“Thanks,” I mumble. Why did I come here? It’s simple to hide the baby belly I don’t have or the morning sickness I don’t have. It’s harder to hide my special pregnancy diet.
“Yum …” Shep whispers in my ear while also succumbing to the unnecessary pinching of my side just before following my dad out to the patio and grill. Men have it so easy. Give them a drink and a grill, and life is good.
If a man says he’s not drinking, a collective “awe …” fills the air. He’s clearly a recovering alcoholic. Everyone decides to go dry for the night in a heroic act of solidarity. But when a woman says she’s not drinking, it means she’s pregnant or on a cleanse. Why did no one assume I’m an alcoholic? Or pregnant for that matter? I could get knocked up as easily as the next chick.
It’s the glasses. Boring optometrist. Cute glasses. Basic to the bone.
I’m going to slaughter Shep’s ass on the golf course tomorrow.
Under a string of lights with Alexa playing my dad’s favorite Sinatra hits, we eat the catch of the day, empty bottle after bottle of Collymore wine, and listen to a play-by-play of my dad’s brush with stardom as an almost-PGA player.
And by we … I mean them.
I have to get up every ten minutes to pee. I don’t laugh at everything that’s said like it’s a joke when it’s not. Being the only sober one is like being the only one on the bench that never gets put into the game.
This is the first time I’ve seen Shep kinda tipsy. It’s in his eyes. Drunk eyes can’t lie. He’s thinking really inappropriate things about me and wetting his lips like Cersei after a spoonful of peanut butter. The wine must have blurred his memories of our subpar sex.
During my fifty-seventh trip to the toilet, I text Chloe. It’s not her fault I’m here on a freaking juice cleanse. And I don’t ever want her to feel like this pregnancy is inconveniencing me—except tonight. I want her to know my level of dedication to this baby.
Me: Taryn is forcing me to drink gallons of green juice and eat vats of detox soup because I’m not drinking wine, which means I’m on a cleanse.
I take a selfie on the toilet and send it to her.
Chloe: Don’t tell them!
I roll my eyes. Did she miss my point? I’m not telling them. I’m drowning in piss and my tummy is churning in the worst possible way.
Me: If I were telling them, I wouldn’t be camping on the toilet!
Chloe: Don’t detox too much. You shouldn’t detox while pregnant. Eat a potato with butter. Apple with peanut butter.
“Jesus …” I bend forward as my stomach cramps up. I need to fart or shit or something. It was the soup.
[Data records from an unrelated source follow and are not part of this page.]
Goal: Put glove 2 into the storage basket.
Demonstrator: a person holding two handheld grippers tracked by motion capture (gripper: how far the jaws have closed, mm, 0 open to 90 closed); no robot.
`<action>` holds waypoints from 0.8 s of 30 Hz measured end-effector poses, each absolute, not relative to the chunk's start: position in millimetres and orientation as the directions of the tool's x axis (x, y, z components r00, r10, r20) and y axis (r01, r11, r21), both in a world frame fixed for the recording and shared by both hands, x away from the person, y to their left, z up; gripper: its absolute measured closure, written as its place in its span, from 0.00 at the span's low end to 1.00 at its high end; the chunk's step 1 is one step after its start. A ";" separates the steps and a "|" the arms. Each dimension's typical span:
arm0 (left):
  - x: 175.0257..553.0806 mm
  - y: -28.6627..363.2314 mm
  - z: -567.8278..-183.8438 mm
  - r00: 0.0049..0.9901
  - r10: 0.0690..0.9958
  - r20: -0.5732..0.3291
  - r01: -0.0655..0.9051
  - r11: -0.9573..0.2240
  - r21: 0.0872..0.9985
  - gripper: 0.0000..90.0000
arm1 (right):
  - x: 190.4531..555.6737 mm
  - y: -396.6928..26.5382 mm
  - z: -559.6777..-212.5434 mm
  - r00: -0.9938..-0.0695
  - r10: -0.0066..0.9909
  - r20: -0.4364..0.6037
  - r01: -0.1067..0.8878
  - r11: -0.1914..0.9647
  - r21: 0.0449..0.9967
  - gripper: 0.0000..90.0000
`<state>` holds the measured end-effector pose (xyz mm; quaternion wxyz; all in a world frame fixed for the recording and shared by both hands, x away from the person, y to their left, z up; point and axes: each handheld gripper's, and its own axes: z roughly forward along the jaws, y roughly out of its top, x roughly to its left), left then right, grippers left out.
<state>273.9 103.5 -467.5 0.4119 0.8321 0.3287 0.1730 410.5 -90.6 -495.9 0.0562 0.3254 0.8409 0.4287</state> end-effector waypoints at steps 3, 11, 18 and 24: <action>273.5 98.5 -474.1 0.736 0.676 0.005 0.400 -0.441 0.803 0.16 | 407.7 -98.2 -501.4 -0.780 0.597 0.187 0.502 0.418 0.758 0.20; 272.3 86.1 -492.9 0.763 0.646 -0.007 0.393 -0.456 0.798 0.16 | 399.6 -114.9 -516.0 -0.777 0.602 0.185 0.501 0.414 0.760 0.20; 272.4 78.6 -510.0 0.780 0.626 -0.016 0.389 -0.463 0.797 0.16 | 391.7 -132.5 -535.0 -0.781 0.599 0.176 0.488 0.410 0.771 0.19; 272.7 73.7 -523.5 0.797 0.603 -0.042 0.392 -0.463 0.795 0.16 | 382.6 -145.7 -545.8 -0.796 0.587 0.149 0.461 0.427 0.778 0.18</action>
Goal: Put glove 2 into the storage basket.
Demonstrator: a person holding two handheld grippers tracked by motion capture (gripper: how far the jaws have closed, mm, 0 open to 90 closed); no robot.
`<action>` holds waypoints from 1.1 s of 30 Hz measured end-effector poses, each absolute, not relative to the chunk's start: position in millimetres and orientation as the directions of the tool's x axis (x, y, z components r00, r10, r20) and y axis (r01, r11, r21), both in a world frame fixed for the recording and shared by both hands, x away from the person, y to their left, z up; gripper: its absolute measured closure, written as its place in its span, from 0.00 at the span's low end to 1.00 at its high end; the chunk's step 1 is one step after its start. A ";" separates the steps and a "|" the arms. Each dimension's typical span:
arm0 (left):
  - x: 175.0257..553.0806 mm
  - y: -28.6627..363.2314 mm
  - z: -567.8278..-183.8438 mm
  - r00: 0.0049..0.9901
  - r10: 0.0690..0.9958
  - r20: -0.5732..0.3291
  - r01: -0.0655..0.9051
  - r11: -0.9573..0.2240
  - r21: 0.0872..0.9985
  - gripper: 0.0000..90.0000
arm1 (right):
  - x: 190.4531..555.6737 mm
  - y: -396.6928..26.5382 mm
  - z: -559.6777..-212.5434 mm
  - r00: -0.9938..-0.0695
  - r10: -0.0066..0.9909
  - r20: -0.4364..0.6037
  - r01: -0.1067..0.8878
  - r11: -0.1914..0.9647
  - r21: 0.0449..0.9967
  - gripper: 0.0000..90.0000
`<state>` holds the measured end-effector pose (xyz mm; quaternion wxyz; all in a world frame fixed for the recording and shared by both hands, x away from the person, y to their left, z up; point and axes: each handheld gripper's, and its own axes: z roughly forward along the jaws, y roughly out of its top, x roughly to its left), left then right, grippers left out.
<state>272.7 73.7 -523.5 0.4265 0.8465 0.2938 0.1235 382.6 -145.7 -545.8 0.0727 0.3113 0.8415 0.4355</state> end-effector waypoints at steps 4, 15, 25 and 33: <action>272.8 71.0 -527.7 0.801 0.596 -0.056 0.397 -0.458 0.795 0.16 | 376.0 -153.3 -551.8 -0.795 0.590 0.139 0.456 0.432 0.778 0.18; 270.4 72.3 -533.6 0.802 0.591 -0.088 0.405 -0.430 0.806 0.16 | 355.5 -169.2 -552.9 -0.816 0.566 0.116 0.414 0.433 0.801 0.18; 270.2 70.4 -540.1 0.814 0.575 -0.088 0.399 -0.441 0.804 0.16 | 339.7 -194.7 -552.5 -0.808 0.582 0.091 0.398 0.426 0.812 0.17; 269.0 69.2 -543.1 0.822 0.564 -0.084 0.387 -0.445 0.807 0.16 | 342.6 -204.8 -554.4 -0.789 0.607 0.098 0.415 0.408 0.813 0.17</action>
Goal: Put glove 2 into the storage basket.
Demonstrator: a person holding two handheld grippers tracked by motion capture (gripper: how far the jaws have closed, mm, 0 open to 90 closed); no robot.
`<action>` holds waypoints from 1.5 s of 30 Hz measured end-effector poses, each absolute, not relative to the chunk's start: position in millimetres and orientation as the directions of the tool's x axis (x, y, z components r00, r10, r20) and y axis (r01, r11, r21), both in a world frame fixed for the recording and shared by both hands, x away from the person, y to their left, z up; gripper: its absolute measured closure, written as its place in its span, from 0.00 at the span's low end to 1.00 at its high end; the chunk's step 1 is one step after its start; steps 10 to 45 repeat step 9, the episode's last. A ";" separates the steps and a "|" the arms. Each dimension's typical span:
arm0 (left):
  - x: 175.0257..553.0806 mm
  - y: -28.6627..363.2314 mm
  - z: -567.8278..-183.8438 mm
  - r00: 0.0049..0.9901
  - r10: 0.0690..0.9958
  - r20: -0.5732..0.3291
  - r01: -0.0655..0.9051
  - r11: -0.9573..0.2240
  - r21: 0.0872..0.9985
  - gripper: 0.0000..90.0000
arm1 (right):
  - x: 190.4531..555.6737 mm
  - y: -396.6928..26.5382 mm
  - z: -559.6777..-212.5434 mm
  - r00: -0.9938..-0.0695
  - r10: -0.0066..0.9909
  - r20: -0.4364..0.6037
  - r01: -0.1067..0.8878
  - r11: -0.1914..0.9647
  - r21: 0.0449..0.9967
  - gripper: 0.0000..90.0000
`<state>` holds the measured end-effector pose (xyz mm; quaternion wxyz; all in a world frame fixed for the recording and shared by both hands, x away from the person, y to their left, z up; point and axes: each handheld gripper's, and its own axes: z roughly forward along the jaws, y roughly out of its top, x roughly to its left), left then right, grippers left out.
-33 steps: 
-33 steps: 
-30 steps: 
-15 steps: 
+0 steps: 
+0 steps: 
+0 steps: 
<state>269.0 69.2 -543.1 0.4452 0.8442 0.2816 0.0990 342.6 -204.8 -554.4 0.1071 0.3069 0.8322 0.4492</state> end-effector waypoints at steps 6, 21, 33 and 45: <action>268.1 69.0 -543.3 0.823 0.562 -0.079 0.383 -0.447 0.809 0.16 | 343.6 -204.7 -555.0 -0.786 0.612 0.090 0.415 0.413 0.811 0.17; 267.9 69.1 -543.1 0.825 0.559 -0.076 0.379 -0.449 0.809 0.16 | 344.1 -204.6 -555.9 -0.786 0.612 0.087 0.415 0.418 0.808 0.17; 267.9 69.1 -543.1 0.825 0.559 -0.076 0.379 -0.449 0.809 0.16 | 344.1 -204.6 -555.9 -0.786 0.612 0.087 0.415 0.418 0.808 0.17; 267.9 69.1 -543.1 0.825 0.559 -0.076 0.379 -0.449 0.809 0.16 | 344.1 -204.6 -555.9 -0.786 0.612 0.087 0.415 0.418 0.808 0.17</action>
What did Taryn put in that soup?
Me: Gotta go.
Chloe: Love you. Xo
“Yeah, you’d better love me,” I mumble as my stomach muscles cease up rock hard.
Just as my anal sphincter starts to relax to let out … god knows what, there’s a knock at the bathroom door.
“You okay? I need to take a piss.”
Just the sound of Shep’s voice makes my hole squeeze into a tight fist. I have never been this miserable in my life.
“Um …” I wipe, flush, and wash my hands. I can’t even stand straight because my stomach hurts so much. I’m sweating, and my glasses are fogged up. “All yours,” I manage to say without my voice straining too much as I squeeze past him, avoiding all eye contact.
“You okay?” He grabs my arm.
I’m a water balloon at capacity, the slightest squeeze to any part of my body might cause a catastrophic explosion. If that happens, I will never ever be able to look Shep in the eye again. I will have to change my name and move to someplace like Tanzania, where I’ll hire a stork to return Chloe’s and Mason’s baby to them after I give birth standing up, dancing with a birthing pole, and moaning like a cow until it just drops onto the ground. I’m pretty sure I saw a video where that happened—maybe not the dropping onto the ground part.
“Fine,” I squeak, doing something between a waddle and walk to the kitchen in search of the most absorbent food I can find.
No apples.
No potatoes.
They have rice, but I don’t think my bowels will hold out for twenty minutes while it cooks. In the fridge, there’s a loaf of gluten free bread. I steal a slice and squat in the corner by the lazy Susan, eating the dry, cold, piece of cardboard.
And then I pray.
Please don’t let me shit my pants.
Please don’t let me explode.
Please don’t let anyone hear me if I do.
Please don’t let it stink up the whole house.